Just like an ex-smoker can often be the most vehement anti-smoking exponent, I bristle when I see evidence of gender imbalance (from my perspective, usually when it is to the disadvantage of girls and women but I also need to work on recognizing and challenging the casual sexism directed at boys and men).

I’ve lost count of the number of times kind strangers have seen me out with my children and have told me ‘they’re going to cause you trouble in a few years’, specifically because they’re female. Presumably either because my fragile daughters will be constantly buffeted like feathers in a cruel wind or because they’ll retrench into their womanhood, rejecting me and everything male as too alien to their sensibilities to even comprehend. I’m experienced enough to know that both these things will happen sometimes, but because my children are human not because they are female.

Even some wonderful friends tell me enviously how it must be ‘so peaceful’ having 3 young girls in the house, watching them read, draw, sew and whisper collaboratively with each other. It’s true that these things sometimes happen, but there’s also more than an earful of fighting, shouting, running, climbing, breaking things and NOISE. It seems to me that ‘children’ is a much more accurate description than ‘girls’.

With my daughters’ permission and with my wife’s support, I intend to help them grow up realising that they can do and be anything that their particular skills and desires allow.

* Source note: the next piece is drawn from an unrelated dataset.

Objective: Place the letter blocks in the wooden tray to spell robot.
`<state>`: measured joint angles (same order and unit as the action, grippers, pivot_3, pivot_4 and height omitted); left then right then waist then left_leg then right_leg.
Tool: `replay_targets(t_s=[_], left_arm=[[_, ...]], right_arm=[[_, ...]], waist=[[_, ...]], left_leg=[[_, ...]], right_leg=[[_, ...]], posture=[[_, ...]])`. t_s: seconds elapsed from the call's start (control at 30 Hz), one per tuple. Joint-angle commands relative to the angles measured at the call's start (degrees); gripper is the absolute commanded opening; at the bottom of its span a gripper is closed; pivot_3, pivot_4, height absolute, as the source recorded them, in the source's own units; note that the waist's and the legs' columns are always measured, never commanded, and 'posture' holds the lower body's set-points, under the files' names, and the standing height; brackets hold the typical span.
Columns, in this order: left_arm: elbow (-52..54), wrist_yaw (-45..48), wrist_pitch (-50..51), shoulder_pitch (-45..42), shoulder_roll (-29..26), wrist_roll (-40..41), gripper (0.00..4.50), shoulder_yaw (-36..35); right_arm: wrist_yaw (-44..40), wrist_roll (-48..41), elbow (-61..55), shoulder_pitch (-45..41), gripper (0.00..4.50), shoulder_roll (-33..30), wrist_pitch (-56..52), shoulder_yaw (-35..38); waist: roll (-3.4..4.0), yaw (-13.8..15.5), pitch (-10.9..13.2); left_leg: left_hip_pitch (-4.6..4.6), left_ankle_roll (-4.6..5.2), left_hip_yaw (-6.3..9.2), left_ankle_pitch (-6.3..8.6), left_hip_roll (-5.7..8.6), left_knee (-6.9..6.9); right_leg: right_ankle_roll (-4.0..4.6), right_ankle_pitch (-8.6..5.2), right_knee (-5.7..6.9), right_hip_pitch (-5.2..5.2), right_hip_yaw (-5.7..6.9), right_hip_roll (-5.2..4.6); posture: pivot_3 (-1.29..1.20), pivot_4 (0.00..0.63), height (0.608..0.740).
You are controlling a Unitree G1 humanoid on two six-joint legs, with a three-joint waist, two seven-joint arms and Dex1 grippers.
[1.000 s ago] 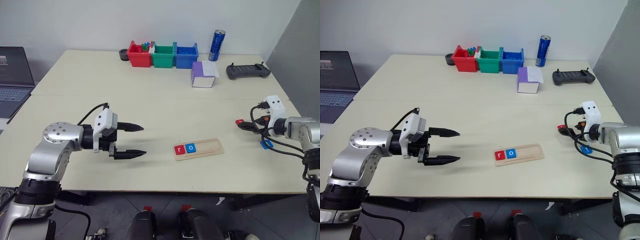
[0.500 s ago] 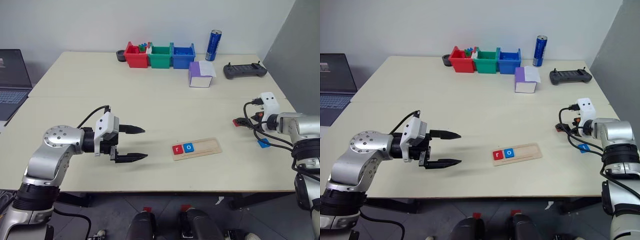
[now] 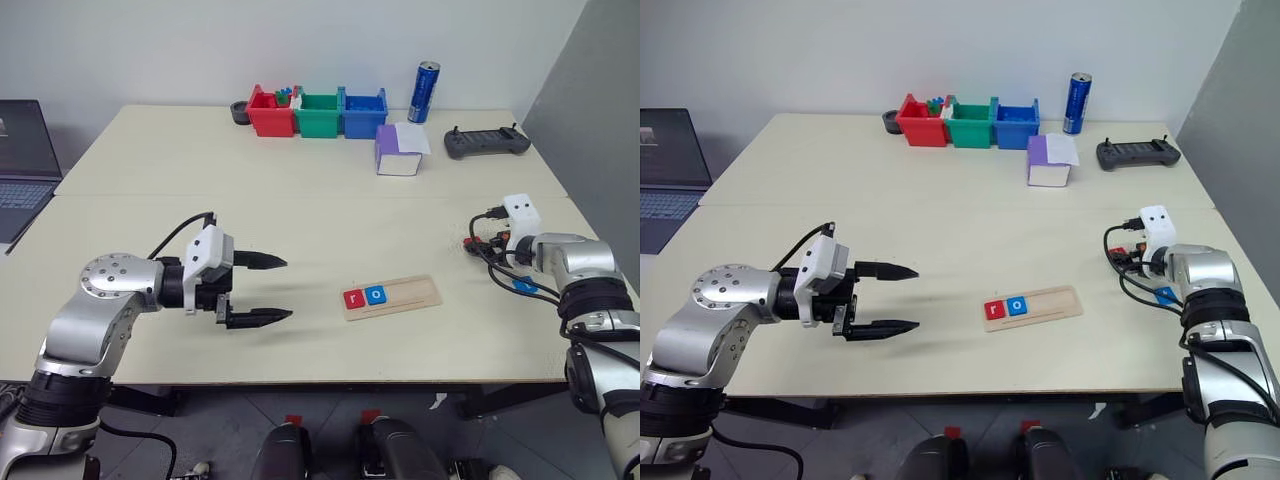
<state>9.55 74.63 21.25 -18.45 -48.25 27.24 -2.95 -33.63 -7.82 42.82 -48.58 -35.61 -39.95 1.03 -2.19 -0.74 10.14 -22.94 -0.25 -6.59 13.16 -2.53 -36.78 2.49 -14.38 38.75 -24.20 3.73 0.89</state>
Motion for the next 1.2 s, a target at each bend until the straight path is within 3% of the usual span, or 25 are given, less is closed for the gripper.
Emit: replay_targets(t_s=[0.03,0.07,0.27,0.47,0.63,0.83,1.13,1.2], left_arm=[[1.64,0.27,-0.06,0.23,-1.29,1.26,4.5,-1.71],[1.4,0.38,-0.16,0.15,-1.35,1.22,4.5,-1.61],[-0.16,0.87,-1.01,-0.64,-1.0,0.29,4.5,-0.36],[0.68,0.78,-0.84,0.07,-1.67,0.34,4.5,-1.05],[0.64,0.97,-0.74,0.07,-1.95,0.16,4.5,-0.69],[-0.97,1.87,-1.54,-1.27,-1.68,-0.69,4.5,0.5],[-3.04,2.59,-2.53,-2.69,-1.32,-1.37,4.5,1.43],[-3.52,2.75,-2.81,-2.93,-1.33,-1.51,4.5,1.48]], right_arm=[[-1.27,-3.36,-15.89,3.54,1.77,-1.28,-8.65,2.24],[-1.66,-4.45,-21.72,4.95,1.46,-1.81,-11.7,2.6],[-2.5,-10.16,-53.34,11.7,1.44,-4.81,-27.2,0.8],[6.77,-12.69,-71.17,14.25,1.44,7.36,-43.36,0.19],[13.36,-10.23,-73.81,14.91,1.44,13.54,-48.24,2.99],[15.43,-7.74,-69.86,22.84,1.44,6.54,-46.29,9.75],[19.09,-6.78,-70.2,27.17,1.44,10.98,-46.73,12.51],[18.96,-6.65,-69.77,27.01,2.17,9.62,-46.59,12.3]], waist=[[0.01,-0.06,0.01],[0.05,-0.05,0.03],[0.17,-0.15,0.11],[0.14,-0.4,0.09],[0.14,-0.38,0.09],[0.11,0.74,0.07],[0.12,-0.33,0.08],[0.12,-0.31,0.08]], left_leg=[[-0.01,0.0,0.0,0.0,0.0,0.02],[-0.02,0.0,0.0,0.0,-0.01,0.04],[-0.09,0.0,0.01,0.01,-0.02,0.07],[-0.06,0.0,0.05,0.01,-0.06,0.11],[-0.15,-0.01,0.04,0.01,0.01,0.07],[-0.21,-0.01,0.04,0.03,0.06,0.09],[-0.11,-0.03,0.05,0.02,-0.04,0.18],[-0.12,-0.03,0.05,0.02,-0.03,0.18]], right_leg=[[0.01,-0.01,0.0,-0.03,0.0,0.0],[0.02,-0.01,0.02,-0.05,0.0,0.0],[0.04,-0.03,0.07,-0.17,0.01,0.0],[0.03,-0.03,0.09,-0.17,0.06,0.01],[0.04,-0.03,0.07,-0.21,0.05,-0.06],[0.04,-0.03,-0.14,-0.18,0.07,-0.08],[0.04,-0.04,0.02,-0.25,0.06,0.04],[0.04,-0.04,0.01,-0.24,0.06,0.04]], posture=[[0.0,0.15,0.74],[0.0,0.15,0.74],[0.0,0.15,0.74],[0.0,0.15,0.74],[0.0,0.15,0.74],[0.0,0.15,0.74],[0.0,0.15,0.74],[0.0,0.15,0.74]])
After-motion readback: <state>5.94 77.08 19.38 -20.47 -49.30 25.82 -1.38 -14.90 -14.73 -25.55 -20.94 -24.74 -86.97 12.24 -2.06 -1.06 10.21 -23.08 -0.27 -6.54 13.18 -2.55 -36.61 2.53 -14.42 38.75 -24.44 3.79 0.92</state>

That they should expect the world to treat them equally with men but that they also need to reciprocate. That they have as much in common with, as differences to, both other men and women. Equally.

That their dad is a feminist, because gender equality is a right not a choice.

I jumped at the chance to become Co-Chair of ONE, Dentsu Aegis Network’s gender equality network, because it allows me to bring a passion in my personal life into my work life. I’ve already been hugely impressed by the different perspectives that women and men have brought to discussions on this subject and by the commitment that both individuals and the company have made to promoting and celebrating gender equality across our business and beyond.

My personal pledge is to keep an eye out for gender discrimination and to challenge it then and there to help #ConquerTheDivide.